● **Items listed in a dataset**
■ ■ ■ ■ ■ ■ ■

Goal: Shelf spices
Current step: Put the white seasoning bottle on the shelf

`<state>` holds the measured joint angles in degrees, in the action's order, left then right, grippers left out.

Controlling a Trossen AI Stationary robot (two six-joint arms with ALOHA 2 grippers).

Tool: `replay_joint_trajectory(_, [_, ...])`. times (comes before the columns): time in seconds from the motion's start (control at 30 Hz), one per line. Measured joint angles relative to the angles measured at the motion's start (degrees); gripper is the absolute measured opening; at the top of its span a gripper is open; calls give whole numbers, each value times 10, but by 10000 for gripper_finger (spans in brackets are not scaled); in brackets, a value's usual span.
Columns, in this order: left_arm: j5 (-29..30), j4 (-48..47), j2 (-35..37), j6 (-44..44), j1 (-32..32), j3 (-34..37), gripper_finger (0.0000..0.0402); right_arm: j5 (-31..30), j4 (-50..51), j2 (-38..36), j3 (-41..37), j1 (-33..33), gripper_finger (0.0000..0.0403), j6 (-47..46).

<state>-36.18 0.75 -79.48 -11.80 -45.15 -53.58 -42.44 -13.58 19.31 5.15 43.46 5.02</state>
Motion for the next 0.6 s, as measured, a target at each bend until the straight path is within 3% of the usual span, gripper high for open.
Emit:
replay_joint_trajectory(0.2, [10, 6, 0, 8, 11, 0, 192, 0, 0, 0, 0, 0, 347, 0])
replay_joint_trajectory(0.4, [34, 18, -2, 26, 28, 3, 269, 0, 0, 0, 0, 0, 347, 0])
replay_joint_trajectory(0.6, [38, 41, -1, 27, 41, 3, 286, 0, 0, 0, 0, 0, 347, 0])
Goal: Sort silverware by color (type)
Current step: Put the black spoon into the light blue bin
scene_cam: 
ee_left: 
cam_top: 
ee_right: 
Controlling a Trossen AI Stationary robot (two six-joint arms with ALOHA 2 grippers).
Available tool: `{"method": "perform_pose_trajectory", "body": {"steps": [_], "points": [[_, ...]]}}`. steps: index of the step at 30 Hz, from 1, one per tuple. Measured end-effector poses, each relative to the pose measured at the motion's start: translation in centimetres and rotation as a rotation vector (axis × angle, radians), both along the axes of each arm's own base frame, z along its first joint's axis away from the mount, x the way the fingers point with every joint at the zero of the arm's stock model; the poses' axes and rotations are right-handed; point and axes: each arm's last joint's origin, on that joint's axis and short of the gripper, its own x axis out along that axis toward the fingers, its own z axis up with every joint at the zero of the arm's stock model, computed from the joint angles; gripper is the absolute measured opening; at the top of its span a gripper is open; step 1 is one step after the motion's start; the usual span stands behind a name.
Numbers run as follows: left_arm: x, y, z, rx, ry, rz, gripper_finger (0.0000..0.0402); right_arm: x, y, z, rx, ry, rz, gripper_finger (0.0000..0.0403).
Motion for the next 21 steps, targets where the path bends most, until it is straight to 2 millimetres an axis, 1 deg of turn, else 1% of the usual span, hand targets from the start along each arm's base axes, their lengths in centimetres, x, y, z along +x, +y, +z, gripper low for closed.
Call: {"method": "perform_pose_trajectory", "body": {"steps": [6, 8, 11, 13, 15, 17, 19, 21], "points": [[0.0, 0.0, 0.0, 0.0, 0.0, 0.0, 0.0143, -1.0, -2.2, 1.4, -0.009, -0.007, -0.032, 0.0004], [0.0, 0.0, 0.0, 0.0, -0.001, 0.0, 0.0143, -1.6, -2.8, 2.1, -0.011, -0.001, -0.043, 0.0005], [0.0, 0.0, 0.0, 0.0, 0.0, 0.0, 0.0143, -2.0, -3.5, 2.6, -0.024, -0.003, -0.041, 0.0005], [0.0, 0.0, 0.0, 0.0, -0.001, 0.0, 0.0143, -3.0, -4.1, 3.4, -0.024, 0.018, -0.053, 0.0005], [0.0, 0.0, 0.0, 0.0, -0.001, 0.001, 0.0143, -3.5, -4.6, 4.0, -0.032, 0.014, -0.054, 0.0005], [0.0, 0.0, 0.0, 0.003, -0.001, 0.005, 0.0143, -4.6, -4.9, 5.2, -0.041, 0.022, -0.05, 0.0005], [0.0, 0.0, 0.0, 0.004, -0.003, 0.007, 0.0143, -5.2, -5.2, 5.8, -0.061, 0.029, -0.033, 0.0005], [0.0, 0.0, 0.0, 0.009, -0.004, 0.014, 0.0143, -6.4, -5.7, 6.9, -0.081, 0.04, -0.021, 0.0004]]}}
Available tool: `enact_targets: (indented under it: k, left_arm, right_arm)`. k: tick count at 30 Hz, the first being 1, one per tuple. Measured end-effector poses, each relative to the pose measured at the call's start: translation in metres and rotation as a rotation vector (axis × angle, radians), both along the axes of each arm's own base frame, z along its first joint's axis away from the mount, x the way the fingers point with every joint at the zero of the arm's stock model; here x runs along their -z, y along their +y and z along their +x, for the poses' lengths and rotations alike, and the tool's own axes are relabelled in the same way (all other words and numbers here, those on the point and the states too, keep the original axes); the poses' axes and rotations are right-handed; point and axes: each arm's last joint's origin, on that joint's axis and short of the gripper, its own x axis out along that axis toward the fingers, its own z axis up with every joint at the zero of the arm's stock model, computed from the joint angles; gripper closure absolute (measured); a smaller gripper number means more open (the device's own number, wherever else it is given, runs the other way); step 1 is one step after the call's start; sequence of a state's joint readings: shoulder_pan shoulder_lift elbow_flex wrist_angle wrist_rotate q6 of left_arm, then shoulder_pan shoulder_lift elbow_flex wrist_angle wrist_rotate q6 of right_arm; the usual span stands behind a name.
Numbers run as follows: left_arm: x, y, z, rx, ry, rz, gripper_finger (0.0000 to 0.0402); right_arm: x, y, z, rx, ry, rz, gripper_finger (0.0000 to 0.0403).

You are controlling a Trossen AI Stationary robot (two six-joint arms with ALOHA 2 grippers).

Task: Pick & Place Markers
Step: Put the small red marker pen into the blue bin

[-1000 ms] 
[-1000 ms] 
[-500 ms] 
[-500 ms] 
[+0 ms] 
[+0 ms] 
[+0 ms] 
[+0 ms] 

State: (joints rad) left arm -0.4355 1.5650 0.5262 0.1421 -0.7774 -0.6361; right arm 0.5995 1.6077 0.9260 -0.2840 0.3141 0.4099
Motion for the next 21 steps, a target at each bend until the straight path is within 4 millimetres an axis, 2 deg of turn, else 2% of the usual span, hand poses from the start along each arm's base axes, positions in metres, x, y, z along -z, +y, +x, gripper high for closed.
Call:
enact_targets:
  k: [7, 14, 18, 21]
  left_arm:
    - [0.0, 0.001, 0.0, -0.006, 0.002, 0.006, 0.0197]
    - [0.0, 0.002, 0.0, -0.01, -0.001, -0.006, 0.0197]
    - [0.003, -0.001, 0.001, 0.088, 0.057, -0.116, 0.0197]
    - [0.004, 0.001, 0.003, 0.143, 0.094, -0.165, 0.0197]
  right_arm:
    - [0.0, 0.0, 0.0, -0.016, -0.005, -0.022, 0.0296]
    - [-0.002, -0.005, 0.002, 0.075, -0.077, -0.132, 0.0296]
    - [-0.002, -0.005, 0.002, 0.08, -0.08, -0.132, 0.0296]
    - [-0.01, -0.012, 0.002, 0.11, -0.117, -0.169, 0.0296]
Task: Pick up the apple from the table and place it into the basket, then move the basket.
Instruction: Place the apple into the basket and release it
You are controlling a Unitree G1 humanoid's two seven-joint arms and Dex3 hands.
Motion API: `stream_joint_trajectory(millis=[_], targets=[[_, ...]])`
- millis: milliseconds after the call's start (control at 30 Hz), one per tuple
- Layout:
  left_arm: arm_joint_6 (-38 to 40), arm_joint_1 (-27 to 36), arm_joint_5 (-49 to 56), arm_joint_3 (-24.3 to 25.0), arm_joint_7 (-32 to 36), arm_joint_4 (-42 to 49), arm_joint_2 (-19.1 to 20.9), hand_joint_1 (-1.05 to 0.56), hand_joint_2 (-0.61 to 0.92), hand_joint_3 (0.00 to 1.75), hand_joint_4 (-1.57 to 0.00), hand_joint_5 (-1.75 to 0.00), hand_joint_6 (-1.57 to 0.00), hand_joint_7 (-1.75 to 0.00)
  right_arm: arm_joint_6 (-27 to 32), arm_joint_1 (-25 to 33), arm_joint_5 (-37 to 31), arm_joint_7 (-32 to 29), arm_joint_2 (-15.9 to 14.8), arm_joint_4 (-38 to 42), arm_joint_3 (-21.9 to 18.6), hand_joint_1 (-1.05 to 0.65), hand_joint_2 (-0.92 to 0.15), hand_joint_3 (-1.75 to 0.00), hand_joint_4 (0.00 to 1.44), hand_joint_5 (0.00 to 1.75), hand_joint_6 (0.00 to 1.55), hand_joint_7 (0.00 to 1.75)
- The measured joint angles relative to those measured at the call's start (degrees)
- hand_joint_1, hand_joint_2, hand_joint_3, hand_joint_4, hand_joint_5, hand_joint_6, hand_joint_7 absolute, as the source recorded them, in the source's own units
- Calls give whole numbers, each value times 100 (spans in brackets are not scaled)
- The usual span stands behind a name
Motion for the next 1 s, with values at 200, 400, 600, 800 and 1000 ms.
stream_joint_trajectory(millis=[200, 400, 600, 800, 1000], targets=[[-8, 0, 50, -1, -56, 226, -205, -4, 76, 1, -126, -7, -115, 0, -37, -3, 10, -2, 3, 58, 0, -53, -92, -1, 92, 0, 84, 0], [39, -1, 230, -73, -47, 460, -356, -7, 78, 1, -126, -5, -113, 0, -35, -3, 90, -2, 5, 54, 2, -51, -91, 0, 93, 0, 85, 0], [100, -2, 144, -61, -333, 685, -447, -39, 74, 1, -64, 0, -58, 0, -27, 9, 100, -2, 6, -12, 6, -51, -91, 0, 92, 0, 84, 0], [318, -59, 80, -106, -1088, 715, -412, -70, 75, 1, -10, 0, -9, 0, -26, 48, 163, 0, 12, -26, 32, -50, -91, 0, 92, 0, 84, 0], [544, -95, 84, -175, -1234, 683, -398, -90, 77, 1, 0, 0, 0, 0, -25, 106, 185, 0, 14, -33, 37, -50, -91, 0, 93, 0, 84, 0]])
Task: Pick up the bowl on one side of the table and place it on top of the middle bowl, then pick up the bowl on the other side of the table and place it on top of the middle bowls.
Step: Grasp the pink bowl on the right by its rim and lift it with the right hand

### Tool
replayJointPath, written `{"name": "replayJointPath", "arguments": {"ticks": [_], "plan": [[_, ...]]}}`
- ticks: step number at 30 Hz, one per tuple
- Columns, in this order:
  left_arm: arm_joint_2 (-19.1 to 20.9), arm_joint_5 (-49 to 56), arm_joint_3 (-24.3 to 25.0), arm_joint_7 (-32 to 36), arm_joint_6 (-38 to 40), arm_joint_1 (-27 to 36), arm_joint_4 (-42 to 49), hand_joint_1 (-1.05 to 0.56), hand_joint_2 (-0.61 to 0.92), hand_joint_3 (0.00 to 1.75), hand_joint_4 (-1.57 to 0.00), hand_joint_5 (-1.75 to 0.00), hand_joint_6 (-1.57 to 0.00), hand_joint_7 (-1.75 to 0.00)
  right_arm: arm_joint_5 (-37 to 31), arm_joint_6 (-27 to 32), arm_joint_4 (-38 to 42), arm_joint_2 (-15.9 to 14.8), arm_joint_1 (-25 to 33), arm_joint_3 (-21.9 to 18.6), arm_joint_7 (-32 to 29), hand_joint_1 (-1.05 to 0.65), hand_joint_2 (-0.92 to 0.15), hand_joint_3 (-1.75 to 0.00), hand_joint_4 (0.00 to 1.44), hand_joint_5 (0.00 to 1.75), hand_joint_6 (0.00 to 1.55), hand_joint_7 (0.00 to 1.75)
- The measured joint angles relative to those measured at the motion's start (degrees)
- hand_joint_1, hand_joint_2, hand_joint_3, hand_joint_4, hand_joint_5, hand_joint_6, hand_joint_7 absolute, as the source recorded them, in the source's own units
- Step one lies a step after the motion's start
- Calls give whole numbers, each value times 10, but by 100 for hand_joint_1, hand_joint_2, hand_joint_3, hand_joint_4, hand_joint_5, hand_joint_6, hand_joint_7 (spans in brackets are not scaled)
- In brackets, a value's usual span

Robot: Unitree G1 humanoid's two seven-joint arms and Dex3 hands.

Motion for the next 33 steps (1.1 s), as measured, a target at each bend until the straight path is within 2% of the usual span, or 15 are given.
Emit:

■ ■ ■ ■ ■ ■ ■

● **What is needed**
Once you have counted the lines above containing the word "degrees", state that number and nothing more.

● **Result**
4